Task item: Lines from the one containing "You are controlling" through the last line of the data below are to be returned exactly; leave out the rest.

Recorded data:
..............................
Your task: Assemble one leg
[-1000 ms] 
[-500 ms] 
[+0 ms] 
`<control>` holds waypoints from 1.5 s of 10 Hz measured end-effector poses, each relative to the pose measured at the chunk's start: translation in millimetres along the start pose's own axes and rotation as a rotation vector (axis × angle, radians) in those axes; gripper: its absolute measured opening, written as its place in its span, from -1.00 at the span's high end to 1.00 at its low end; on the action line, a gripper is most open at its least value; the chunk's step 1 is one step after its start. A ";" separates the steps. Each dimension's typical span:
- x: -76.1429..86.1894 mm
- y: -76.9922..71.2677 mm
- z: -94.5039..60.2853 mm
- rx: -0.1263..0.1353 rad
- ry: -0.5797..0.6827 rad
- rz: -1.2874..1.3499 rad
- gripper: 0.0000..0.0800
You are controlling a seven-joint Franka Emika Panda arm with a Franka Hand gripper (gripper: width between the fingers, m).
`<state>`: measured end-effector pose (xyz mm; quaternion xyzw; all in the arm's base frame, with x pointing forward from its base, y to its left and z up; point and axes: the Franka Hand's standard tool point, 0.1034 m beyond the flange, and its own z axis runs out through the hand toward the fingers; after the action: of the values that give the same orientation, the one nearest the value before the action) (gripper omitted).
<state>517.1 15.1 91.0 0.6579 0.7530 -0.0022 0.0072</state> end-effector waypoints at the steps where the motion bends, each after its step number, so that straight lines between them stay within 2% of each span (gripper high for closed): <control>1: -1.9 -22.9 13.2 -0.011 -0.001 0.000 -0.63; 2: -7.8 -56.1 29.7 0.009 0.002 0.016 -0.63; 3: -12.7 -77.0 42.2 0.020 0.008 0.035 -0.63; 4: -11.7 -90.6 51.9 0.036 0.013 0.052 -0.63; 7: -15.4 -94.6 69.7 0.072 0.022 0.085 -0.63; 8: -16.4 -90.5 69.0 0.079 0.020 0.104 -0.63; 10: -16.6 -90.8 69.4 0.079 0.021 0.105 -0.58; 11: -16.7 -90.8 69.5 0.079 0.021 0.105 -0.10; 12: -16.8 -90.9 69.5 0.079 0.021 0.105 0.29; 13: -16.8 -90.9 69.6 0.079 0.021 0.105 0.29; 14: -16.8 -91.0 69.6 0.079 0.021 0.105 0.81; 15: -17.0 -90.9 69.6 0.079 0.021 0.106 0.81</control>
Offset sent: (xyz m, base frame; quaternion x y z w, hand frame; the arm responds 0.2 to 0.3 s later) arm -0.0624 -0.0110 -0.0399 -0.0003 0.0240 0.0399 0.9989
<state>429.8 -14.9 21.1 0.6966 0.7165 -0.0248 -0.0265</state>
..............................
Answer for the task:
You are controlling a seven-joint Franka Emika Panda arm with a Franka Hand gripper (gripper: width between the fingers, m).
`<state>`: measured end-effector pose (xyz mm; quaternion xyzw; all in the arm's base frame, with x pointing forward from its base, y to its left and z up; point and axes: the Franka Hand's standard tool point, 0.1034 m beyond the flange, and its own z axis runs out through the hand toward the fingers; after the action: of the values that give the same orientation, the one nearest the value before the action) (gripper omitted).
<state>517.1 15.1 91.0 0.6579 0.7530 -0.0022 0.0072</state> end-effector waypoints at the steps where the motion bends, each after its step number, so that straight lines between them stay within 2% of each span (gripper high for closed): <control>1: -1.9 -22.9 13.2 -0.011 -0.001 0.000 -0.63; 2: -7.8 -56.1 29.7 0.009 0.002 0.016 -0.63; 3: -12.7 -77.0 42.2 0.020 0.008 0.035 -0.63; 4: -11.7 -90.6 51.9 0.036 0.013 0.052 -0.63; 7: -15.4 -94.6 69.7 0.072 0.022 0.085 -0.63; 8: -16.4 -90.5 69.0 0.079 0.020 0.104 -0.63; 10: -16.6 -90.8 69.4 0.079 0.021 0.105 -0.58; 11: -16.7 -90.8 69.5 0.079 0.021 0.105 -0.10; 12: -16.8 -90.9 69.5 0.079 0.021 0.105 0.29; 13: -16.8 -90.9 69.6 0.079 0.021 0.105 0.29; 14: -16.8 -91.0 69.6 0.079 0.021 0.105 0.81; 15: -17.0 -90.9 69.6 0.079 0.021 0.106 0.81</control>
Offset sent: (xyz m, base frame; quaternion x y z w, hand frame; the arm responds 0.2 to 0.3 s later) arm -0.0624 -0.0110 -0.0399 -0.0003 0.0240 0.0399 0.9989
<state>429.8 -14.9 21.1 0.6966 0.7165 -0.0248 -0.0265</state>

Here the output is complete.